RAW DATA section start

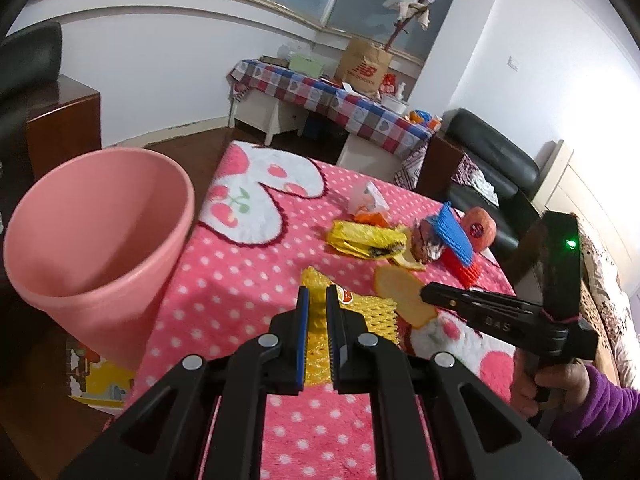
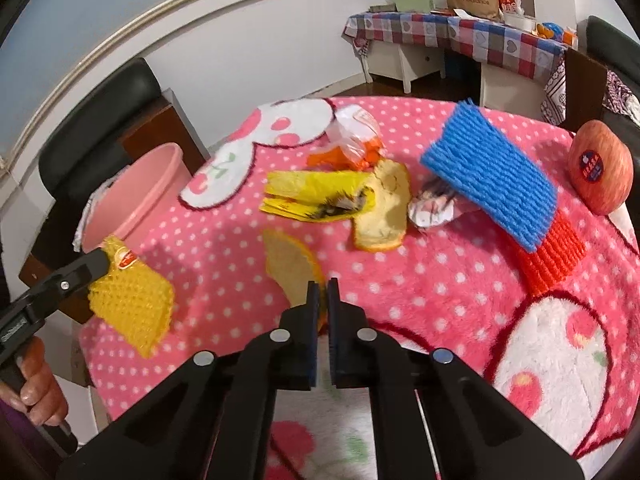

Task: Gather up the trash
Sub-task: 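Carry the yellow net with the left gripper while the right carries the peel to the bucket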

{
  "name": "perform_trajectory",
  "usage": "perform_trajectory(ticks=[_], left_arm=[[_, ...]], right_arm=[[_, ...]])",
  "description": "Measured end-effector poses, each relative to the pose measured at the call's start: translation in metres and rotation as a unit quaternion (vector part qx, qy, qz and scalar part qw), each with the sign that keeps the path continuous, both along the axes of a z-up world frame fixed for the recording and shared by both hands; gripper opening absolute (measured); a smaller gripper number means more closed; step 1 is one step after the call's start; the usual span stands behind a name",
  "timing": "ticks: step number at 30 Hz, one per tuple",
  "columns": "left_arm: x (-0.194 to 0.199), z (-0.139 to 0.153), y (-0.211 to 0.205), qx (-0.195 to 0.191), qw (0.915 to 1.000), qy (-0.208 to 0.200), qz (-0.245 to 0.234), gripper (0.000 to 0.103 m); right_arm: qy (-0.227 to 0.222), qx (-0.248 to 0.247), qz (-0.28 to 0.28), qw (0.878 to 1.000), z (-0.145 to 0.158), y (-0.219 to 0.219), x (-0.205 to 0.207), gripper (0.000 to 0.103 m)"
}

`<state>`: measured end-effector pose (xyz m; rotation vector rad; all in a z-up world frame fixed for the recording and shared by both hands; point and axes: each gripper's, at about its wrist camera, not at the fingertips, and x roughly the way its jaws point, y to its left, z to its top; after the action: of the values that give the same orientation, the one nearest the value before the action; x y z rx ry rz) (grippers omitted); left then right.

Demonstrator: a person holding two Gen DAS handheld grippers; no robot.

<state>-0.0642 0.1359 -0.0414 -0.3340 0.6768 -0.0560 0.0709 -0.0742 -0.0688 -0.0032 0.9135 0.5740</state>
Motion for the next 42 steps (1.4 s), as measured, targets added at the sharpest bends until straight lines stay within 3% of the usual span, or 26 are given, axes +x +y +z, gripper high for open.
perform_trajectory(ticks=[10, 24, 35, 42], left_arm=[[-0.015, 0.018, 0.036, 0.014, 0.9972, -0.025, 0.069, 0.007], [-0.041, 0.025, 0.115, 0.014, 0.9758, -0.027, 0.217, 0.007], [-0.040, 0.015, 0.136, 0.064, 0.9587, -0.003, 0.277, 0.008], [-0.031, 0.006, 0.141, 0.074, 0.9550, 0.018, 0.287, 0.008]], right_arm=[[-0.031, 0.035, 0.046, 0.998, 0.035, 0.035, 0.001, 0.005], [-0.052, 0.056, 0.158, 0.985, 0.067, 0.144, 0.005, 0.005], [-0.036, 0.052, 0.212, 0.975, 0.051, 0.214, 0.004, 0.005], [-0.020, 0.048, 0.214, 0.976, 0.036, 0.225, 0.010, 0.005]])
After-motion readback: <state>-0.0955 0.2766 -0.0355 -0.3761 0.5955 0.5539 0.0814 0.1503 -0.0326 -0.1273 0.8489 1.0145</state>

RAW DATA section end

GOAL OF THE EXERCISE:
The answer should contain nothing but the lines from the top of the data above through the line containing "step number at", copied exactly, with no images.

RESPONSE BELOW:
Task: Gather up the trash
Sub-task: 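Carry the yellow net with the left gripper while the right carries the peel to the bucket
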
{
  "name": "perform_trajectory",
  "usage": "perform_trajectory(ticks=[_], left_arm=[[_, ...]], right_arm=[[_, ...]])",
  "description": "Measured end-effector poses, each relative to the pose measured at the call's start: translation in metres and rotation as a unit quaternion (vector part qx, qy, qz and scalar part qw), each with the sign that keeps the path continuous, both along the axes of a z-up world frame fixed for the recording and shared by both hands; gripper opening absolute (measured); a smaller gripper number means more closed; step 1 is one step after the call's start; the usual span stands behind a name",
  "timing": "ticks: step number at 30 Hz, one per tuple",

Nothing further is required for this answer.